╭──

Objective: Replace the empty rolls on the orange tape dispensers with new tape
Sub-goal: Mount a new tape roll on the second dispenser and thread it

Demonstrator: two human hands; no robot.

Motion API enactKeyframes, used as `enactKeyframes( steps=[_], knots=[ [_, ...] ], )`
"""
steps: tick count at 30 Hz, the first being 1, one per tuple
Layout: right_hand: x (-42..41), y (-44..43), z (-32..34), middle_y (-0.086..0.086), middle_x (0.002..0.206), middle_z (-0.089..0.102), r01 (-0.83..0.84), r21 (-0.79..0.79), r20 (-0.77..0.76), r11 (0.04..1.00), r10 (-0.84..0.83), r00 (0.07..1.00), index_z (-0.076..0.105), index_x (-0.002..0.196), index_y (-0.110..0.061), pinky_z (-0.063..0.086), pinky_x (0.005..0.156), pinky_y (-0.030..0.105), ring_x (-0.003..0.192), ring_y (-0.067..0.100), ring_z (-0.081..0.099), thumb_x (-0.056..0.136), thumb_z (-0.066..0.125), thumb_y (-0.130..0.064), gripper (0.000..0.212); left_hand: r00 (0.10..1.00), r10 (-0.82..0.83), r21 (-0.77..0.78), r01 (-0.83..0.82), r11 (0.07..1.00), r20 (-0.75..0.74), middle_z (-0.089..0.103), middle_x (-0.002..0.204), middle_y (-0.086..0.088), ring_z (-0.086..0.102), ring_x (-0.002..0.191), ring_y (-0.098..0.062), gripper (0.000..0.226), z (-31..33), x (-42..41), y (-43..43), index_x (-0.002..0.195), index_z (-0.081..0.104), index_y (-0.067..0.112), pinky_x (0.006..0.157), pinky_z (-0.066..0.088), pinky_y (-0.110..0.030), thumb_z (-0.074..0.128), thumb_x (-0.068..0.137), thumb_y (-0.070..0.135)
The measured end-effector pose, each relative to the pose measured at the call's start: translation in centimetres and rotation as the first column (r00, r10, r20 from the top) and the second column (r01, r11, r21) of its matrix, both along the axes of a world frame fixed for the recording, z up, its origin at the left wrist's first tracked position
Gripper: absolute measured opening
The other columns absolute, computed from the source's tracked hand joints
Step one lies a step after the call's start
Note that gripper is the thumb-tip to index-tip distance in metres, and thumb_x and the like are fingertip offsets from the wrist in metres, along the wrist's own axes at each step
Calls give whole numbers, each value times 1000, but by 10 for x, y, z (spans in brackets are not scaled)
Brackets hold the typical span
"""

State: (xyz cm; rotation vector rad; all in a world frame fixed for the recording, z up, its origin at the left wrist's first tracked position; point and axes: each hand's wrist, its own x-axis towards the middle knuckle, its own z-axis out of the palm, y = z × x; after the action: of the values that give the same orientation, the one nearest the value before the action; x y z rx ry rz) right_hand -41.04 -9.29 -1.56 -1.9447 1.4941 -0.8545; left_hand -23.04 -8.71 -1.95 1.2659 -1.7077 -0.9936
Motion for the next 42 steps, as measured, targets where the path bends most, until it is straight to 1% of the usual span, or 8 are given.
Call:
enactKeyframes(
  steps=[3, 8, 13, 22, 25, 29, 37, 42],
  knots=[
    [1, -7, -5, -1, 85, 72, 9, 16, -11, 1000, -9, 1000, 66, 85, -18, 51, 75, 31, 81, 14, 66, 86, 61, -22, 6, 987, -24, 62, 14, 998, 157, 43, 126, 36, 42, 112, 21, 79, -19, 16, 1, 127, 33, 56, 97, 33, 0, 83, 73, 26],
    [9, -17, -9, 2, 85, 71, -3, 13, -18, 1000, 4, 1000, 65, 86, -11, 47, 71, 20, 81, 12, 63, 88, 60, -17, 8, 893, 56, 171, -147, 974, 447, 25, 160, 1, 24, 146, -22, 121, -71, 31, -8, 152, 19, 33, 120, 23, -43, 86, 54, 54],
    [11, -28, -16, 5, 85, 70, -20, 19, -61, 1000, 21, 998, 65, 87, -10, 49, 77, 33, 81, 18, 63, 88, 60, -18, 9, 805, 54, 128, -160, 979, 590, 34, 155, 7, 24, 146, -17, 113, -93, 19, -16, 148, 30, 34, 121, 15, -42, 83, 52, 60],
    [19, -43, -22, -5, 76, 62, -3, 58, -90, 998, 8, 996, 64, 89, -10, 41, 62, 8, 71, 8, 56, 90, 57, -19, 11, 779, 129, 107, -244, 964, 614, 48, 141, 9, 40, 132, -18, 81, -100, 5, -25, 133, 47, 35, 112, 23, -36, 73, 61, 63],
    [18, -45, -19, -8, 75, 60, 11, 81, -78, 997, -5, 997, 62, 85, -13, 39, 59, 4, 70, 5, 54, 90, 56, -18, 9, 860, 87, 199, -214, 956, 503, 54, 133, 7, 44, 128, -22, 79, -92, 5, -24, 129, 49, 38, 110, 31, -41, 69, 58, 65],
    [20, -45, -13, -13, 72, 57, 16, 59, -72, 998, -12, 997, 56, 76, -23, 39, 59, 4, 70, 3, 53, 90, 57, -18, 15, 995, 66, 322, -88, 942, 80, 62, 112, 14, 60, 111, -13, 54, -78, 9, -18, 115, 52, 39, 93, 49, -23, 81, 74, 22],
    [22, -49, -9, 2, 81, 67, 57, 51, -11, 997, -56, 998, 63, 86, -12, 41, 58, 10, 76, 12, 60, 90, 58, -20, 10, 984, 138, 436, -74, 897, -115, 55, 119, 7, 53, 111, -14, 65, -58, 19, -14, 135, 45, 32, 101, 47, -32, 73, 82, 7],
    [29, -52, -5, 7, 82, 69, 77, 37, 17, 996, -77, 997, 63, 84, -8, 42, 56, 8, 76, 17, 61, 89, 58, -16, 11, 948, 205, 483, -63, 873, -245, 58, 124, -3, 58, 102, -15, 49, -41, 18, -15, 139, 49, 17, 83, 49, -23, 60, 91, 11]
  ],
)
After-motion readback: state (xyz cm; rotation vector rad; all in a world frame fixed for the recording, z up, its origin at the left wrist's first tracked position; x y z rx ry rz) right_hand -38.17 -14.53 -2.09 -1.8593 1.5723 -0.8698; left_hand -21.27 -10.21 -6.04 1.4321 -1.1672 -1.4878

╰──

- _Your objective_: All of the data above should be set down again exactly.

- _Task response_:
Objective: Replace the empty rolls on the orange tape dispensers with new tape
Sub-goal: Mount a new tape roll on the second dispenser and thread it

Demonstrator: two human hands; no robot.

Motion API enactKeyframes, used as `enactKeyframes( steps=[_], knots=[ [_, ...] ], )`
"""
steps: tick count at 30 Hz, the first being 1, one per tuple
Layout: right_hand: x (-42..41), y (-44..43), z (-32..34), middle_y (-0.086..0.086), middle_x (0.002..0.206), middle_z (-0.089..0.102), r01 (-0.83..0.84), r21 (-0.79..0.79), r20 (-0.77..0.76), r11 (0.04..1.00), r10 (-0.84..0.83), r00 (0.07..1.00), index_z (-0.076..0.105), index_x (-0.002..0.196), index_y (-0.110..0.061), pinky_z (-0.063..0.086), pinky_x (0.005..0.156), pinky_y (-0.030..0.105), ring_x (-0.003..0.192), ring_y (-0.067..0.100), ring_z (-0.081..0.099), thumb_x (-0.056..0.136), thumb_z (-0.066..0.125), thumb_y (-0.130..0.064), gripper (0.000..0.212); left_hand: r00 (0.10..1.00), r10 (-0.82..0.83), r21 (-0.77..0.78), r01 (-0.83..0.82), r11 (0.07..1.00), r20 (-0.75..0.74), middle_z (-0.089..0.103), middle_x (-0.002..0.204), middle_y (-0.086..0.088), ring_z (-0.086..0.102), ring_x (-0.002..0.191), ring_y (-0.098..0.062), gripper (0.000..0.226), z (-31..33), x (-42..41), y (-43..43), index_x (-0.002..0.195), index_z (-0.081..0.104), index_y (-0.067..0.112), pinky_x (0.006..0.157), pinky_z (-0.066..0.088), pinky_y (-0.110..0.030), thumb_z (-0.074..0.128), thumb_x (-0.068..0.137), thumb_y (-0.070..0.135)
The measured end-effector pose, each relative to the pose measured at the call's start: translation in centimetres and rotation as the first column (r00, r10, r20 from the top) and the second column (r01, r11, r21) of its matrix, both along the axes of a world frame fixed for the recording, z up, its origin at the left wrist's first tracked position
Gripper: absolute measured opening
The other columns absolute, computed from the source's tracked hand joints
Step one lies a step after the call's start
Note that gripper is the thumb-tip to index-tip distance in metres, and thumb_x and the like are fingertip offsets from the wrist in metres, along the wrist's own axes at each step
Calls give whole numbers, each value times 1000, but by 10 for x, y, z (spans in brackets are not scaled)
Brackets hold the typical span
"""

State: (xyz cm; rotation vector rad; all in a world frame fixed for the recording, z up, its origin at the left wrist's first tracked position; point and axes: each hand's wrist, its own x-axis towards the middle knuckle, its own z-axis out of the palm, y = z × x; after the action: of the values that give the same orientation, the one nearest the value before the action; x y z rx ry rz) right_hand -41.04 -9.29 -1.56 -1.9447 1.4941 -0.8545; left_hand -23.04 -8.71 -1.95 1.2659 -1.7077 -0.9936
Motion for the next 42 steps, as measured, targets where the path bends most, until it is straight to 1% of the usual span, or 8 are given.
Call:
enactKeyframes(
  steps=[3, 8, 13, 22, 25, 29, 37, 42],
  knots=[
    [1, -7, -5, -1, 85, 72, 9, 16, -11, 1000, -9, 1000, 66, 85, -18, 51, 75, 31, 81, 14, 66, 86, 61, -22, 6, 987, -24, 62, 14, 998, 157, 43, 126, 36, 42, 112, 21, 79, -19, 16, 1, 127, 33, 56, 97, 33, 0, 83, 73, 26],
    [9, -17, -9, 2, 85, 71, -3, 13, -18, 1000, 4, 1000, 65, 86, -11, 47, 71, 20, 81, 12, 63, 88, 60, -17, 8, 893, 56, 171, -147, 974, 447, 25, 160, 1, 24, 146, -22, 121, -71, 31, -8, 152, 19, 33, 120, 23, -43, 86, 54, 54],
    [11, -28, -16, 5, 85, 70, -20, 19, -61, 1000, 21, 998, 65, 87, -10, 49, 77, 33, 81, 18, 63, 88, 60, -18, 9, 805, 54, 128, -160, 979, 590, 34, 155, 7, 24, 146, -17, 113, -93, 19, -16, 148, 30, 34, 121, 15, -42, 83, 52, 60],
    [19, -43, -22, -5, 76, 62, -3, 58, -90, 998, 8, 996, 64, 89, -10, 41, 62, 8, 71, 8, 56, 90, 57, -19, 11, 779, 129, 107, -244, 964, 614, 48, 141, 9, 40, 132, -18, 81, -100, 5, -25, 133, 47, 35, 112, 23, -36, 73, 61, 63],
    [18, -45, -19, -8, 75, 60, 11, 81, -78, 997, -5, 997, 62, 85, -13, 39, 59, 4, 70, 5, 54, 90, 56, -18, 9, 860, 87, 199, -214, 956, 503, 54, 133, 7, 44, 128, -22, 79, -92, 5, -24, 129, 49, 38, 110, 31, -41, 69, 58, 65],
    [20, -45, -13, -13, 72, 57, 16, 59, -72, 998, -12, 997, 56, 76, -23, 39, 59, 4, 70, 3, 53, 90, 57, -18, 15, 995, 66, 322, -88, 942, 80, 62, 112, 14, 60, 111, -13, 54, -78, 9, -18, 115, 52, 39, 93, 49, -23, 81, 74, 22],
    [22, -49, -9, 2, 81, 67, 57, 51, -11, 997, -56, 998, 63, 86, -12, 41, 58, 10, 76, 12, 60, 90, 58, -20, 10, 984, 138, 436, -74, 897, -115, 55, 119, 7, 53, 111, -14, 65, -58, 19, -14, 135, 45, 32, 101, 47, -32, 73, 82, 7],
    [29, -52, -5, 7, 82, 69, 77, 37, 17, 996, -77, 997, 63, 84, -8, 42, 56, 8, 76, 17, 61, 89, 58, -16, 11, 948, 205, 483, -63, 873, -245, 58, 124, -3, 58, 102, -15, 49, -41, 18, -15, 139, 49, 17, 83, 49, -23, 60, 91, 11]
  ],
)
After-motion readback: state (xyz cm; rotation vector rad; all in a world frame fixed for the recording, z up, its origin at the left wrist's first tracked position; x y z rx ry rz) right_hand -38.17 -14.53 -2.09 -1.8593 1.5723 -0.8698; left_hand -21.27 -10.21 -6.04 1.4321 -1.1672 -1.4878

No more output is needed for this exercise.